Oregon Trail and games like that had an end.

So non-addictive games are designed to end whether through increasing
difficulty levels or story?

Three of my favorite games are Telltale Games The Walking Dead (PC release,
mobile port), Last of Us, and The World Ends with You (Nintendo DS release,
mobile port). I loved the story. They weren't addictive and they had an end.
TWD had such a simple game mechanic (point and click choose your adventure)
too, it was pure storytelling. If you watch Ready Player One the movie, it's a
little bit of video game history. You can also research video game history and
play those old games too.

The most recent game I played that's kind of like old game mechanics is
Overcooked. I unlocked the NG+ for Overcooked 2 and I had to quit because it
was too hard which is a good thing.

------
shostack
Kittens Game is a pay once, no ads or IAP game that has me hooked right now.

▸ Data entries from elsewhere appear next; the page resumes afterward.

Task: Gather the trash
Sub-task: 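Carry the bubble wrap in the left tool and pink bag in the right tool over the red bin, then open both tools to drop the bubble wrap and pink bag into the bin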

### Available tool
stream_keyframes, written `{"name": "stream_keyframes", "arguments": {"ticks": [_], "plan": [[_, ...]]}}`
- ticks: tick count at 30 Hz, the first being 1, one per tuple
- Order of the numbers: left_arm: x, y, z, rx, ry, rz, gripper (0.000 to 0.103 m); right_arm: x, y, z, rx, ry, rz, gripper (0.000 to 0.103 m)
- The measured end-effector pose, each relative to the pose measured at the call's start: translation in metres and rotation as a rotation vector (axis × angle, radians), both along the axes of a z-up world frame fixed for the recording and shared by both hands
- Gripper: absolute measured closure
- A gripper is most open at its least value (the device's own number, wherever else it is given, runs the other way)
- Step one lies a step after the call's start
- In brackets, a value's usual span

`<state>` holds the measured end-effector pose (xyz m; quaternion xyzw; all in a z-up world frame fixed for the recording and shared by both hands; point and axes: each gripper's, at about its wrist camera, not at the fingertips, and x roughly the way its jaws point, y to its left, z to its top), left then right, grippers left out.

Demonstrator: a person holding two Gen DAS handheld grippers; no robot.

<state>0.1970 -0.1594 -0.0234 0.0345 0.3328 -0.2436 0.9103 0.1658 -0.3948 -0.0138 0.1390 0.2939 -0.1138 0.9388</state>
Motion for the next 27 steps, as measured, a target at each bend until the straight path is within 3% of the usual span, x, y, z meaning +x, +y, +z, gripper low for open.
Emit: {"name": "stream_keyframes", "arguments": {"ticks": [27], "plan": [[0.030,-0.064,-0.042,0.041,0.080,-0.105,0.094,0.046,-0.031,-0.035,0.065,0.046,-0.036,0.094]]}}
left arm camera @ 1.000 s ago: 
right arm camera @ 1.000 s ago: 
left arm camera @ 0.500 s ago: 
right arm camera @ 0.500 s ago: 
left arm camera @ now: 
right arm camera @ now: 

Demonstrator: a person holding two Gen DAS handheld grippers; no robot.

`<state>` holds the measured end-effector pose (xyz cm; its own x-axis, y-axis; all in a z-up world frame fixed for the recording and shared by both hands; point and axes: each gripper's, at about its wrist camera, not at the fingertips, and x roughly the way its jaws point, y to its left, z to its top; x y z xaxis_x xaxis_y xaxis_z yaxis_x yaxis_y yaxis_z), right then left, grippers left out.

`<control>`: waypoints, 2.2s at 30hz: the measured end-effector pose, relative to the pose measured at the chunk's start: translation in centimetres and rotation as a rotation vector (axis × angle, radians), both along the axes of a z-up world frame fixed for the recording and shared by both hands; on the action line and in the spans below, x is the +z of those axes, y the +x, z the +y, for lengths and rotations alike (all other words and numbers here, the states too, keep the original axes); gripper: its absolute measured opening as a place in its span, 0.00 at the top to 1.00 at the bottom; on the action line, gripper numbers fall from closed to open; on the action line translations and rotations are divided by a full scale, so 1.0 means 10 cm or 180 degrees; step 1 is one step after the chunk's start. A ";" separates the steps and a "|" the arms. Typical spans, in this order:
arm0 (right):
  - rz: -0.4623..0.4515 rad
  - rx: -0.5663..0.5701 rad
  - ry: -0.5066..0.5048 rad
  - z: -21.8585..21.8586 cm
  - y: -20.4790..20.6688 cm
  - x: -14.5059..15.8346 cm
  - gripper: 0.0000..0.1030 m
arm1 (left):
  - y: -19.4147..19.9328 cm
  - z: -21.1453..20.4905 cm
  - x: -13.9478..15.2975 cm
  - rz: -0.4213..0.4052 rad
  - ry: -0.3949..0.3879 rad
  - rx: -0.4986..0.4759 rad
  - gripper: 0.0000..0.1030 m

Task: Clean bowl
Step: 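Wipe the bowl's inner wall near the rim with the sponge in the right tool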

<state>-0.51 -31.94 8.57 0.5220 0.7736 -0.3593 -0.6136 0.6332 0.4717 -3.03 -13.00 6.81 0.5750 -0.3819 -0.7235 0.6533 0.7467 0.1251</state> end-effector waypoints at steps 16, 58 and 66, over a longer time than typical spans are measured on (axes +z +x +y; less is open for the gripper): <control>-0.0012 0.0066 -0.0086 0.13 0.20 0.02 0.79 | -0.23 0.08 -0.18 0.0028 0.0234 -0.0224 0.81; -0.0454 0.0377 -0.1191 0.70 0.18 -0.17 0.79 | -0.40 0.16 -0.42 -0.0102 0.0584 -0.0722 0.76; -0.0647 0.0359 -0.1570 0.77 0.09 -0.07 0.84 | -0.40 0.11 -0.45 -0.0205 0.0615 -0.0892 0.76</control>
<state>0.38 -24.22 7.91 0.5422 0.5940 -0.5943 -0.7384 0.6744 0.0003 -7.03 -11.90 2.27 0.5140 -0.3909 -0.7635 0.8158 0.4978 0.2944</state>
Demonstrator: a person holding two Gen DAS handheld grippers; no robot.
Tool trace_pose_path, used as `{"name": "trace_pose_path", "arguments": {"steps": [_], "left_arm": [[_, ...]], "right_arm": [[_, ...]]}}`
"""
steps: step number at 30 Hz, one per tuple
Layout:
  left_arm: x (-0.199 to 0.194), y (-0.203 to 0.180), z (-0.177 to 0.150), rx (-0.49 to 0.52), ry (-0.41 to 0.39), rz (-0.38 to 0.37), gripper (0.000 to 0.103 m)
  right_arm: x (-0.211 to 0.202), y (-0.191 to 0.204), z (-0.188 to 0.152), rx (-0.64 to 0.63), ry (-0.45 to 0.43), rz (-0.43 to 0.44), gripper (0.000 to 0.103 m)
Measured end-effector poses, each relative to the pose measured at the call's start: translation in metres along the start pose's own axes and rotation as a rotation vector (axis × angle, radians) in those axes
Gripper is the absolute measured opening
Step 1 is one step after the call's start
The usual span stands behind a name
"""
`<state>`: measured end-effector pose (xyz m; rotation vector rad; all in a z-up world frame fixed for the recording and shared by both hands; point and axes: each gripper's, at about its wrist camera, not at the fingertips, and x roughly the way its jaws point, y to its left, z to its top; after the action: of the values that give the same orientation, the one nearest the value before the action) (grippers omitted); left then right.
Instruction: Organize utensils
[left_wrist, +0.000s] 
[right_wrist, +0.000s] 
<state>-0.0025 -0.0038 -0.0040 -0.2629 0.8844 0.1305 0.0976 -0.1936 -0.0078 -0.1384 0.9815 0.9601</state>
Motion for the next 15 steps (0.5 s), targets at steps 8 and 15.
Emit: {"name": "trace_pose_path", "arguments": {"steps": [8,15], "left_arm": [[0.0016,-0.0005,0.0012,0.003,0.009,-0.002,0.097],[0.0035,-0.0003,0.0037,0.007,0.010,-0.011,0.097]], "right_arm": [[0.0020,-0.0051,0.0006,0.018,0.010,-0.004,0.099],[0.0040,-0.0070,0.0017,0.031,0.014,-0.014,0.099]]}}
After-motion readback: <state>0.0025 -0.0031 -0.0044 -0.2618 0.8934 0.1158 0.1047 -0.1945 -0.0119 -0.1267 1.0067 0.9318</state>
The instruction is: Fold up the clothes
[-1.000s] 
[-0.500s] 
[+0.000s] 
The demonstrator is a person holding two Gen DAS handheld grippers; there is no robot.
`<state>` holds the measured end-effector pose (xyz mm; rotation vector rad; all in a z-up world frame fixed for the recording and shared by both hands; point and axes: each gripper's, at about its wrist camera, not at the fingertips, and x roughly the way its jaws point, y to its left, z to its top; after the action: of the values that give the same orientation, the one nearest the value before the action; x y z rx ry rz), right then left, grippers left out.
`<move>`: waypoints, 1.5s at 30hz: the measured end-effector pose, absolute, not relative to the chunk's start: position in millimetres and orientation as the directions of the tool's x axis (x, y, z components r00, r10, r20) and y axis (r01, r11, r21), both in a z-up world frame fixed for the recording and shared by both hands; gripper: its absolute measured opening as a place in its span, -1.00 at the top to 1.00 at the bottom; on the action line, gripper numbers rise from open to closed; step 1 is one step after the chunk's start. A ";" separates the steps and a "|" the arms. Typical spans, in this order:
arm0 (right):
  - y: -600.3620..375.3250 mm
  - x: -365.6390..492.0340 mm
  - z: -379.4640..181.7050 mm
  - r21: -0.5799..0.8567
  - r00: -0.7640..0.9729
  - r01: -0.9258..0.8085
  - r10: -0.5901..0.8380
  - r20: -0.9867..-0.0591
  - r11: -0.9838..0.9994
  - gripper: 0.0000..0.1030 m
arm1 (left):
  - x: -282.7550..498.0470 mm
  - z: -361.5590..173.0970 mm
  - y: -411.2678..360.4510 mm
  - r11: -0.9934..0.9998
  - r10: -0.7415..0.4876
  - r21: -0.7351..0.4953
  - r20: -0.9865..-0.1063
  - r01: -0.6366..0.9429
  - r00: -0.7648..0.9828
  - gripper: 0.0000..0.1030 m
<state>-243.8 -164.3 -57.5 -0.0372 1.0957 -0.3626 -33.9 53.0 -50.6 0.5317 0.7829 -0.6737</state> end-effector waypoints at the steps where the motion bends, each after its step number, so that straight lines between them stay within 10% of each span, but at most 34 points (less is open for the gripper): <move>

Active subreddit (/r/kittensgame).

Deep strategic resource planning that can take months to play out.

Fun concept.

Cool game mechanics that continue to unfold just when you think you've reached
"the end."

It _is_ an incremental idle game (not a clicker really). However the way it
abstracts away certain concepts once you've progressed enough, and turns them
into resources or components needed to make it to the next stage is really
engaging. I reached a point on my first play through where I was like "oh, ok,
not really sure what else there is to do, I guess I beat the game?" Then went
Googling and realized I was still in what is referred to as "the early game."
I'm now approaching the "late game" stage, but still have a ways to go and
several resets before i'm there.

The resets are a core mechanic btw, and while a bit of a headache for me
personally, each time you do it you speed things up significantly such that
something that took me months to achieve before is unlocked in a matter of
minutes.

------
CM30
Super Mario Run? I mean, that's basically half the reason it didn't make as
much money as Nintendo had hoped; because they ported the 'buy the whole thing
for a fixed price up front' model from their console games and the people on
mobile who preferred free with in app purchases/ads freaked out at the price.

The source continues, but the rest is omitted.